Des Ausgangs, ehe du eingehst,
sichere dich. Denn nicht ist sicher,
wo Widersacher im Hause weilen.

Endlich kamen sie in eine Halle, in der standen drei Königsstühle, immer einer über dem andern, und auf jedem saß ein Herrscher. Gangler fragte, wie diese Könige hießen. Sein Führer erwiderte: »Der auf dem untersten Sitze heißt Hoch, der auf dem mittleren Ebenhoch, der auf dem höchsten Dritte.« Da fragte Hoch, wer da angekommen wäre, und was sein Begehr sei. Der Führer antwortete, es sei ein Mann aus weiter Ferne, der um eine Nachtherberge bitte. Hoch sagte, Essen und Trinken stehen ihm wie jedem Fremden in seiner Halle bereit.

Gangler jedoch antwortete: »Zuvor will ich von dir mehreres erfragen, denn ich bin gekommen, um zu sehen, ob es in diesen Hallen weise Männer gibt.« Er tat darauf seine Fragen, und Hoch, Ebenhoch und Dritte antworteten ihm auf alles. Sie erzählten vom Anfang der Welt, von den Göttern, von der Erschaffung der Menschen, Riesen und Zwerge, von Wodans Wanderungen, Donners Kämpfen und allen Schicksalen der Götter. Auch verschwiegen sie nicht den Schrecken der jüngsten Zeit, die Kämpfe zwischen Göttern und Unholden, den Weltbrand und die Auferstehung der Götter und der Erde. Als Hoch aber von der Erneuerung der Welt gesprochen hatte, wusste er nichts weiter zu berichten. Da hörte Gangler ein donnerähnliches Krachen, und als er sich dann umsah, gewahrte er nichts mehr von den Königsstühlen, noch von der Halle und der Burg, sondern stand allein auf einer weiten Ebene. Da ging er wieder nach Hause und erzählte alles, was er gesehen und gehört hatte.

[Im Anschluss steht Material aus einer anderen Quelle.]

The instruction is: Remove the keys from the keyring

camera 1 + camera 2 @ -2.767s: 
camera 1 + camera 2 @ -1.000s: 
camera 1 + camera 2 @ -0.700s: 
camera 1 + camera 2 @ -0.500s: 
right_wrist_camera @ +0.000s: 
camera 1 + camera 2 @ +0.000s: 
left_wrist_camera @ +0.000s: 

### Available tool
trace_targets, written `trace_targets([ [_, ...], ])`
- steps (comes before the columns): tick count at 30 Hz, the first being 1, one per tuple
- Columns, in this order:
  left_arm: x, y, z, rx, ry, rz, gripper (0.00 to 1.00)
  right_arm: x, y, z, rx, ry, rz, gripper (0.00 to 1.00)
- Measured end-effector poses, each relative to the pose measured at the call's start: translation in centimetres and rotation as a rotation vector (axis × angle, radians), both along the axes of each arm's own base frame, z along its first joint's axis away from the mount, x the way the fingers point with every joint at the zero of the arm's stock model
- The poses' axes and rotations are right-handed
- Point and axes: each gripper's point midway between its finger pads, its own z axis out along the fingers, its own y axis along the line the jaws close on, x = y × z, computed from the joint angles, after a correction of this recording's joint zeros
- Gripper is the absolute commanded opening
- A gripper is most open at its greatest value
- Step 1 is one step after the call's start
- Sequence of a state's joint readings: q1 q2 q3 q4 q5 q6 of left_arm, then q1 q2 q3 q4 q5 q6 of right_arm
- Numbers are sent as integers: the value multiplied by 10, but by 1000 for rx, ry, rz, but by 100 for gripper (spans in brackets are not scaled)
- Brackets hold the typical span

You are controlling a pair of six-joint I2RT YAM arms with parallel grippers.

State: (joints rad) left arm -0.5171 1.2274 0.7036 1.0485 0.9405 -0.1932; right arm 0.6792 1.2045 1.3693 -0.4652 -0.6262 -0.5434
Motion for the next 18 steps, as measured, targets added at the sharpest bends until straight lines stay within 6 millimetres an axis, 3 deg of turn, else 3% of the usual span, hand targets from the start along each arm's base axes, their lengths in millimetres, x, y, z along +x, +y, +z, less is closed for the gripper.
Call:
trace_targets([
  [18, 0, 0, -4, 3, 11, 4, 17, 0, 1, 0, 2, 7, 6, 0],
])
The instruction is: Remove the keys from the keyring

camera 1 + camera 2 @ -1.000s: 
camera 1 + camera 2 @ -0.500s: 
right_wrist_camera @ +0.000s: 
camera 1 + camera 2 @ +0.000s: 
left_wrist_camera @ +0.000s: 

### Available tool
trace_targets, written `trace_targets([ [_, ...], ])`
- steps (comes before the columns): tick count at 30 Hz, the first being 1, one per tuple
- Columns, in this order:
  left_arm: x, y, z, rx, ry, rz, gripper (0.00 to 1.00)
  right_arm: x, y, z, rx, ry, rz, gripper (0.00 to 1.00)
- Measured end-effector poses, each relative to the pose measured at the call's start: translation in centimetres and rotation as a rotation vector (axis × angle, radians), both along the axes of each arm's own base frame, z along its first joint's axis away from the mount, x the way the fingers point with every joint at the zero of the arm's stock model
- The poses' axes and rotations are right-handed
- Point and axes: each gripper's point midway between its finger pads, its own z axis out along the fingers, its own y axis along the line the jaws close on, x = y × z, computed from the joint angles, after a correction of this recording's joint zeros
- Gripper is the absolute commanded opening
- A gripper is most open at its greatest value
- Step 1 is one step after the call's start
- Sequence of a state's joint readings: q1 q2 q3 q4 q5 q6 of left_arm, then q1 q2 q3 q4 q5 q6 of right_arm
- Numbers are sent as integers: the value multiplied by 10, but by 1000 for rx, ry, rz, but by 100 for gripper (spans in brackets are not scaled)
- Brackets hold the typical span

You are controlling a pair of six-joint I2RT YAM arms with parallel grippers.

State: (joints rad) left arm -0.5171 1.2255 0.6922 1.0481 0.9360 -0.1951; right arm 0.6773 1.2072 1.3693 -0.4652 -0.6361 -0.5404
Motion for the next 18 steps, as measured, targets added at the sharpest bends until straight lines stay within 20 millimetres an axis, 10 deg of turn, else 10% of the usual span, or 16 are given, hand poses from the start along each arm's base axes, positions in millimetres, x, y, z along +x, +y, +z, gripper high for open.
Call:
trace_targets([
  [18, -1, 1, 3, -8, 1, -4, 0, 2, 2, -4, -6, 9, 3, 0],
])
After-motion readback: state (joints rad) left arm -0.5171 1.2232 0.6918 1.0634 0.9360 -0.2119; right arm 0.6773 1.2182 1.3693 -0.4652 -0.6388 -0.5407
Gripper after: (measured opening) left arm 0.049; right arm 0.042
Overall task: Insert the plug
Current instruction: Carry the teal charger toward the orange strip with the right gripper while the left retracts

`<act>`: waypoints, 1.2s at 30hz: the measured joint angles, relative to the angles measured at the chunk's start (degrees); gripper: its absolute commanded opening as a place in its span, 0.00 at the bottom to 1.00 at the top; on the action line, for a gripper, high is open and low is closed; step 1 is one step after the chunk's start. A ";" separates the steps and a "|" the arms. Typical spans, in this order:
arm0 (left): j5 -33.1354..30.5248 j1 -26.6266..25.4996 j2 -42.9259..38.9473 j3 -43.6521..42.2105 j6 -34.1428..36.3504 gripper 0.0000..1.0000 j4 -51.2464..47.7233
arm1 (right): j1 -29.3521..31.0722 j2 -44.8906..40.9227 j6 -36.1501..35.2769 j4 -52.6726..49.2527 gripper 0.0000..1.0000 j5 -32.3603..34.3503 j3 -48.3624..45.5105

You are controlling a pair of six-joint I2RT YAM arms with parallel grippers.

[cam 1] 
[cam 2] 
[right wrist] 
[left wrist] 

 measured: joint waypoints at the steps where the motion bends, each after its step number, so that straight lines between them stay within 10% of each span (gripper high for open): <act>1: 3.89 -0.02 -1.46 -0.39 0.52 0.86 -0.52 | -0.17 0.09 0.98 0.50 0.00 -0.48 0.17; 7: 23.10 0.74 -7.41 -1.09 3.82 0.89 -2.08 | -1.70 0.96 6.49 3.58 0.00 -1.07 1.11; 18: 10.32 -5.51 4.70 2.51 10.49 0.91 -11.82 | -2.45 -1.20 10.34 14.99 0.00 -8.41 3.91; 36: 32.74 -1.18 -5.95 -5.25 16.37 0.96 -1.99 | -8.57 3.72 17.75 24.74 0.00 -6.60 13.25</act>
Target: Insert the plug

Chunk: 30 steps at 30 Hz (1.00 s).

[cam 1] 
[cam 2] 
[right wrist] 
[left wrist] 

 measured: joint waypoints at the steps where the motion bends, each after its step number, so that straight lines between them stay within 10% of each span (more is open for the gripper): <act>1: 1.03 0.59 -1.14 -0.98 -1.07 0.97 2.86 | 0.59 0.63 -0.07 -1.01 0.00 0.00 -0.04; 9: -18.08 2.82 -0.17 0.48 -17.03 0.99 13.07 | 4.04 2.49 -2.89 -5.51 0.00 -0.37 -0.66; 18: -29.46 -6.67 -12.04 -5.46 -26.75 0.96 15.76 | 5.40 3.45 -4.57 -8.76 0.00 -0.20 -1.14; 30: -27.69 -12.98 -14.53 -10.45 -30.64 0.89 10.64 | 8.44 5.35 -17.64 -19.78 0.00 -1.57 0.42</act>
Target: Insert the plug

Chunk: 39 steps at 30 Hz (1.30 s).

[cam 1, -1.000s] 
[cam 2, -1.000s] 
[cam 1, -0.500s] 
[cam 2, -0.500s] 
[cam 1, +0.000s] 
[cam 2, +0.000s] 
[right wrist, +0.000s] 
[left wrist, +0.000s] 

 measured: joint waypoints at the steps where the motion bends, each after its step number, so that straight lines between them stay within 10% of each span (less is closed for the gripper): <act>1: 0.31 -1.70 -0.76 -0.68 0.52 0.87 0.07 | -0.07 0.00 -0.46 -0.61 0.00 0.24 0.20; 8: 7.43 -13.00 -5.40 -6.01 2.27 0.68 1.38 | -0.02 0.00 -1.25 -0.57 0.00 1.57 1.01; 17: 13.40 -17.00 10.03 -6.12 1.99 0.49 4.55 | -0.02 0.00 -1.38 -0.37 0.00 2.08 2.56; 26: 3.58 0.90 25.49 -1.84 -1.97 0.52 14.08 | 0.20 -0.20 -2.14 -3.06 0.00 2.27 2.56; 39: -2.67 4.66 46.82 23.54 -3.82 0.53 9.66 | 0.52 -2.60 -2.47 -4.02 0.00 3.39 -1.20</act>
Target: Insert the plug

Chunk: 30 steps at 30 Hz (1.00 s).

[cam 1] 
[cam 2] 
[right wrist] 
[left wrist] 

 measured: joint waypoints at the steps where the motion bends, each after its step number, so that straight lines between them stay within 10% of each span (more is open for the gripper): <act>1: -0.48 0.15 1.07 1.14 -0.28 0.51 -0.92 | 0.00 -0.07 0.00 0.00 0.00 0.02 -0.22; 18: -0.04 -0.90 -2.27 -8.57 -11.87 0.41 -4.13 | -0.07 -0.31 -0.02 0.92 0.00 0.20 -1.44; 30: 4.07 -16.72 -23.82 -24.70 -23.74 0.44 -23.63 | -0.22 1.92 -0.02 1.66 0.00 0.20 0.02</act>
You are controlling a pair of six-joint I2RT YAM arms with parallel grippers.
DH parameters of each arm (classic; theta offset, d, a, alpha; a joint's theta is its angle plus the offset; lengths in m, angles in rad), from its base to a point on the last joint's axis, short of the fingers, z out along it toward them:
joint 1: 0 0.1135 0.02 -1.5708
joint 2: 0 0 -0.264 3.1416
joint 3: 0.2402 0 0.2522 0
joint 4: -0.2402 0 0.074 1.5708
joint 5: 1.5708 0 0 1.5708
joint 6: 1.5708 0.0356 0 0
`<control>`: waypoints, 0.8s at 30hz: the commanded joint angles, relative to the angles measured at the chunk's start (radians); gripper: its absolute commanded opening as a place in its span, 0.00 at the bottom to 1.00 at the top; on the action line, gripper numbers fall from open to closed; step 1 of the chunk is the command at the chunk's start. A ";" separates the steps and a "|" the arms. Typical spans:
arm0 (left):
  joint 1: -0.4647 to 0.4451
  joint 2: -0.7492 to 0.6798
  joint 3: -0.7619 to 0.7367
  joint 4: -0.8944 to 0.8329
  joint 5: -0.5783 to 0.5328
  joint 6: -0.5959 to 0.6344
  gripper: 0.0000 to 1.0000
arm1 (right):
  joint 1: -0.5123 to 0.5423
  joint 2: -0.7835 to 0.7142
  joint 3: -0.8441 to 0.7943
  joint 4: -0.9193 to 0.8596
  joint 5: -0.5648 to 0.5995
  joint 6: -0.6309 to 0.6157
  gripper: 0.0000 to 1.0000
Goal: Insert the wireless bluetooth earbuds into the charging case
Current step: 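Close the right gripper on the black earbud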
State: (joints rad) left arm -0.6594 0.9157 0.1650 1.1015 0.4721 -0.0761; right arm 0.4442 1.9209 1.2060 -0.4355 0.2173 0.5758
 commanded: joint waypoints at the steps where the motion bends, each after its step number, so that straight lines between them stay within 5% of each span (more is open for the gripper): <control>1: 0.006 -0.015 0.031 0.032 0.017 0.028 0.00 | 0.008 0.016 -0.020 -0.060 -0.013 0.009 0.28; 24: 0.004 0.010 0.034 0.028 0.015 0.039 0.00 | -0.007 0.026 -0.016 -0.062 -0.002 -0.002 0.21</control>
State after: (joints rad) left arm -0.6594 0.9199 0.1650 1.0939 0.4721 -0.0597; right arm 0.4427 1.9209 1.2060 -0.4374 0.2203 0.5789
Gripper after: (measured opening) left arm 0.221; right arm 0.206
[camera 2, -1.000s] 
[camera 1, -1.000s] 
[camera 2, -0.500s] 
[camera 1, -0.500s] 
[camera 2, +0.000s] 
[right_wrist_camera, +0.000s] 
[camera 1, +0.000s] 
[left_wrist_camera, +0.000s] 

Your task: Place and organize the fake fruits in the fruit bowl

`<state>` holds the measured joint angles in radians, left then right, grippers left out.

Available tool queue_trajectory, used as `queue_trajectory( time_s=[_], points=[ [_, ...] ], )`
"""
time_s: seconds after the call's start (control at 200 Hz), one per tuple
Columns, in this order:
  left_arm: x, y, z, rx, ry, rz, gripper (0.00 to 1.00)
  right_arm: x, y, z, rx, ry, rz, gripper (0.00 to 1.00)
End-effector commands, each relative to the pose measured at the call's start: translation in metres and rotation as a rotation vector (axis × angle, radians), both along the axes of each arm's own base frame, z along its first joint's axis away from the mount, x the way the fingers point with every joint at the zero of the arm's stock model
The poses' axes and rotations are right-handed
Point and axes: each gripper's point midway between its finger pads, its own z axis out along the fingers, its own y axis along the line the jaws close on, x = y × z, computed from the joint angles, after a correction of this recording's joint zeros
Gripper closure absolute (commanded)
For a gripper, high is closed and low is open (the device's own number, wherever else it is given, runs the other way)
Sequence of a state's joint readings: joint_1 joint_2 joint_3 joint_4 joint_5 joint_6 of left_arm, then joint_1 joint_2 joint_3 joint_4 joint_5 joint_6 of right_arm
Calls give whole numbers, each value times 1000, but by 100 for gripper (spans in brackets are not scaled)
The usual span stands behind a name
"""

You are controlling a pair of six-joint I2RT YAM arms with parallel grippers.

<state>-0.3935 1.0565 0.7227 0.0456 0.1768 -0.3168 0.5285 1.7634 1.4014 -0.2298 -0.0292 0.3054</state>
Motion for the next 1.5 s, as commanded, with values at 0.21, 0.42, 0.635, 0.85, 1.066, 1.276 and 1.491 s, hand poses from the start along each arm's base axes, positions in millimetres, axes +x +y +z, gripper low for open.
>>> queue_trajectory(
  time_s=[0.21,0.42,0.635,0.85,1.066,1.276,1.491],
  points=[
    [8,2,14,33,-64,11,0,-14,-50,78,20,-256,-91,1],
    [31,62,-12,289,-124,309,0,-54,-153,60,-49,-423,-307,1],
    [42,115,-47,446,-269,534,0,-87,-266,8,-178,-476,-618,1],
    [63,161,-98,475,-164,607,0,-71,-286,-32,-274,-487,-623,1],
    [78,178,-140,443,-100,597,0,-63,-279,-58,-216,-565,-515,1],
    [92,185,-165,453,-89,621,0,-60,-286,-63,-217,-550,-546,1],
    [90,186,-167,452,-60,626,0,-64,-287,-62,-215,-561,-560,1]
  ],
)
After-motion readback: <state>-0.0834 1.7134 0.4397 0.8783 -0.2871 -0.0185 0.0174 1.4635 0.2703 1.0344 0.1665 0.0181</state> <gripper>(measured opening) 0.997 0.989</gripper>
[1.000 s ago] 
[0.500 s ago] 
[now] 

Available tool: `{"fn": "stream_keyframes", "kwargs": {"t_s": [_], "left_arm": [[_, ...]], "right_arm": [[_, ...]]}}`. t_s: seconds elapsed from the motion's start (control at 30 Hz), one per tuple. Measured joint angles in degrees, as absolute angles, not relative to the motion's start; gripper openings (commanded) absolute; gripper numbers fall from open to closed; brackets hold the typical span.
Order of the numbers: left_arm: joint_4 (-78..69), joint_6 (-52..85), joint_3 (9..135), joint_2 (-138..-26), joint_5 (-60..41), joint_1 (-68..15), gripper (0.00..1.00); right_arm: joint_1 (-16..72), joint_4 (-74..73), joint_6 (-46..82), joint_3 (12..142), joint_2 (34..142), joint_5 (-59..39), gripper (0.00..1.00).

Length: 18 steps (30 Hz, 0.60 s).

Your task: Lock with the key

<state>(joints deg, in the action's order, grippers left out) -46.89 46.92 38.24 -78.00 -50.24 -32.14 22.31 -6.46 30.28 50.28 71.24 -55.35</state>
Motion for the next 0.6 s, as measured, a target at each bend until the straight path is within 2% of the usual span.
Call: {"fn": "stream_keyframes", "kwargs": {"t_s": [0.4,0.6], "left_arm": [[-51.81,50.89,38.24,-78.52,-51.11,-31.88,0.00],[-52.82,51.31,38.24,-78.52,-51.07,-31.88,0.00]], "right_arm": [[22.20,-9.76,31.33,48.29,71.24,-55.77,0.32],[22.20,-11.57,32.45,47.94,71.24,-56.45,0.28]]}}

Noch ein anderer Mann hat durch die Götter selbst Kunde von diesen Dingen bekommen, Oege war es, der auf der Insel Lesei wohnte. Er war aller Zauberei wohl kundig und unternahm einmal eine Reise nach Asengard. Als die Asen davon hörten, beschlossen sie ihn gastlich aufzunehmen, ihm aber, wie dem König Gylfe, allerlei Blendwerk sehen zu lassen. Oege kam, und es ward ihm in der Götterhalle ein Sitz angewiesen. Wodan ließ Schwerter herbeitragen, die waren so glänzend, dass sie am Abend den Saal erleuchteten, und man keines anderen Lichtes bedurfte. Die Wände waren mit schönen Schilden bedeckt, und kräftiger Met war genug vorhanden. Alle Götter und Göttinnen waren da, und Oege saß neben Brage, der ihm viele Dinge von den Göttern erzählte.

Diese beiden, Gylfe und Oege, haben dann diese Geschichten weiter gesagt, einer hat sie dem anderen erzählt. So sind sie auch auf uns gekommen, und will ich sie nun wieder erzählen.